Ray eventually took over as the instructor. By 1994, he was part of a Grapevine Express line-dancing team that won a world championship in AAA competition in Tennessee.

Condit was among Ray’s first students. She left to take up ballroom dancing. But after she had hip replacement surgery, she returned to line-dancing classes with Ray again.

“I needed to get moving again,” she says. “I find it a lot of fun; he’s fun.”

Teaching with compassion

Ray, a retired appliance repairman, shows a sweet helping of compassion to students with two left feet.

“I teach because I remember what it was like to want to dance and not being able to,” he says.

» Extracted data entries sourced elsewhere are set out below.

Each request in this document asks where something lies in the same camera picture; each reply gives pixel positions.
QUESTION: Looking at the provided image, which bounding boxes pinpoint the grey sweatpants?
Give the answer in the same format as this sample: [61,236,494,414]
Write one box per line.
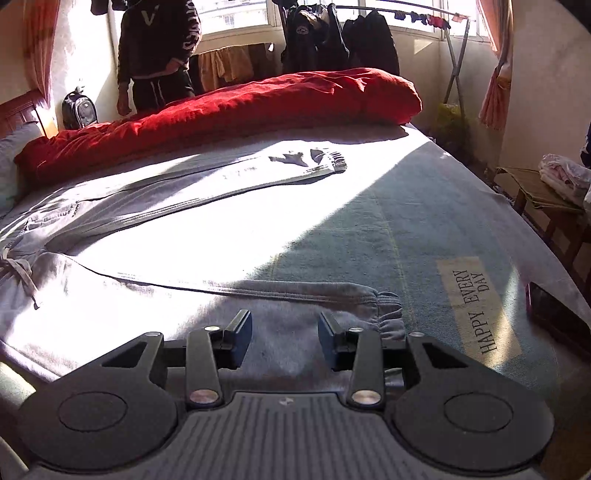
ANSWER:
[1,141,405,380]

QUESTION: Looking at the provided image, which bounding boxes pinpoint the pink clothes pile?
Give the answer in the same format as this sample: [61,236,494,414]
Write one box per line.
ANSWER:
[538,154,590,207]

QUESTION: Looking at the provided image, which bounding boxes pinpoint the rack with orange clothes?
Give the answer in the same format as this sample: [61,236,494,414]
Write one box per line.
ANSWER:
[188,43,277,95]

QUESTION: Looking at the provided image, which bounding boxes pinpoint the metal clothes drying rack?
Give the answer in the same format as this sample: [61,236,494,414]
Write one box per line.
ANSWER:
[335,1,470,132]

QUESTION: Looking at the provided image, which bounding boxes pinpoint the green plaid bed blanket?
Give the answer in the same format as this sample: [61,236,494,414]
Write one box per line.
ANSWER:
[0,121,591,480]

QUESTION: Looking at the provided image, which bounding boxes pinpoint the dark phone on bed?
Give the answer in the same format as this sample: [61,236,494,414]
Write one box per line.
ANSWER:
[526,282,590,361]

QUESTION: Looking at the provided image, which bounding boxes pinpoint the red duvet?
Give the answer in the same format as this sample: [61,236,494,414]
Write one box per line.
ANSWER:
[14,67,423,187]

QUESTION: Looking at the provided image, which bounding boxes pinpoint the grey plaid pillow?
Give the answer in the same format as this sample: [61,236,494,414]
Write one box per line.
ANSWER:
[0,121,43,217]

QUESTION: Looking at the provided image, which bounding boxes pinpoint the black backpack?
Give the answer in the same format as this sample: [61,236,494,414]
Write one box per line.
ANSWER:
[61,87,98,130]

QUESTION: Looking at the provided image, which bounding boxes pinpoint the brown wooden headboard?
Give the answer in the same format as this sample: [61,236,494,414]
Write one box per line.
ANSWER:
[0,89,58,138]

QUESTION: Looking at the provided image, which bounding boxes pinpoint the dark jackets on rack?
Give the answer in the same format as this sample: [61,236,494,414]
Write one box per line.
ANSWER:
[276,1,400,75]

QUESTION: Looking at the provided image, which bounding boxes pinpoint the person in dark hoodie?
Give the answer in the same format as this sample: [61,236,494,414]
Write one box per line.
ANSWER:
[116,0,201,116]

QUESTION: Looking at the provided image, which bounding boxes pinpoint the orange right curtain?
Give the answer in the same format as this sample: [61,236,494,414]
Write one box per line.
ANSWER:
[475,0,515,133]

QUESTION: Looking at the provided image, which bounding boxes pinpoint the orange curtain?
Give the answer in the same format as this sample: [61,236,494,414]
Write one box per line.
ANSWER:
[23,0,60,105]
[475,0,515,133]

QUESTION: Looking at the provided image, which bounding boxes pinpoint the orange left curtain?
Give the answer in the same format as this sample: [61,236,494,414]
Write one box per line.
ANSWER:
[23,0,60,105]

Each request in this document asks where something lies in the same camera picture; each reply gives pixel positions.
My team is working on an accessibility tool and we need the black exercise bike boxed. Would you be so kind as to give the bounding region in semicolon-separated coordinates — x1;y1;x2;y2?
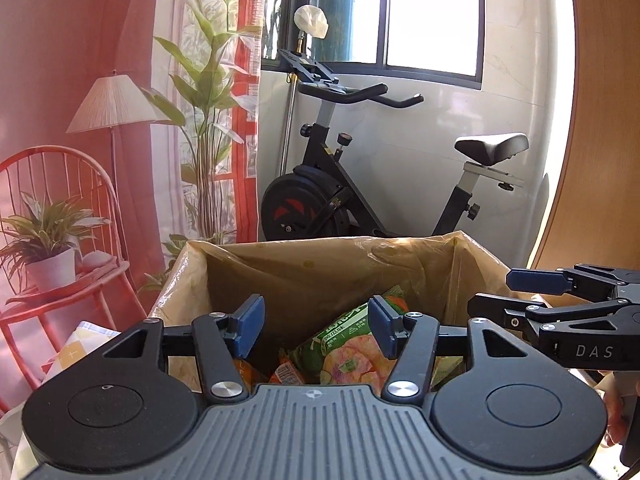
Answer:
259;48;531;242

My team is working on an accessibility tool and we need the wooden headboard panel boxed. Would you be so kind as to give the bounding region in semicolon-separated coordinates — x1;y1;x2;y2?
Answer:
532;0;639;269

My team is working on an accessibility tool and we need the green vegetable chips bag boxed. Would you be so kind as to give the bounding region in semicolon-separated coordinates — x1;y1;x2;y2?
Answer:
288;304;395;396

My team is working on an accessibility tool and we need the window with black frame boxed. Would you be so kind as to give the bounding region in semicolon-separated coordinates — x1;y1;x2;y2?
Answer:
262;0;486;90

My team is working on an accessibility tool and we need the orange snack bag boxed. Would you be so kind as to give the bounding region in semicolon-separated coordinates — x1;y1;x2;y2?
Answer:
233;349;306;392

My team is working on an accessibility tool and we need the person right hand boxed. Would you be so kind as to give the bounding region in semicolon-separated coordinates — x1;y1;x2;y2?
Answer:
596;370;628;448

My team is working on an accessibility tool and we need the cardboard box with plastic liner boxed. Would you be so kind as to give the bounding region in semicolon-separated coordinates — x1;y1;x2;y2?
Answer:
151;232;513;368

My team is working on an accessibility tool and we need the printed room backdrop cloth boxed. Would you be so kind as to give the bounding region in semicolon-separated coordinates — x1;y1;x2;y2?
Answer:
1;0;262;411

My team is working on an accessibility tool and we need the white cloth on pole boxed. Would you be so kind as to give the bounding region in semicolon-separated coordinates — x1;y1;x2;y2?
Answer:
294;4;329;39

On a recent Tuesday, a newcomer in Ray’s class had a hard time keeping up. Students follow his voice instructions, but they also watch the heels of his boots. Sometimes, the newcomer went the wrong direction and stumbled as she tried to correct herself.

After a song ended, she whispered into Ray’s ear. “I understand,” he says.

Ray always appears the gentleman. On the streets of Old Town Clovis, he is known for politely tipping his cowboy hat to others.

“It’s the way I was raised,” he says. “It’s what you’re supposed to do.”

Janet Nishii says she is grateful for Ray’s ways. She has been taking his line-dancing class for more than six years. She likes that the moves are slow; she used to come to classes with a walker.

“The class has helped me to walk,” says Nishii. She pays $20 a month for classes on Tuesdays/Thursdays and says, “This is real cheap therapy. I also have made new friends here.” (Editors note: Story updated Dec. 11 to correct price.)

And of Ray, she says: “He teases. He makes things fun. I go home laughing.”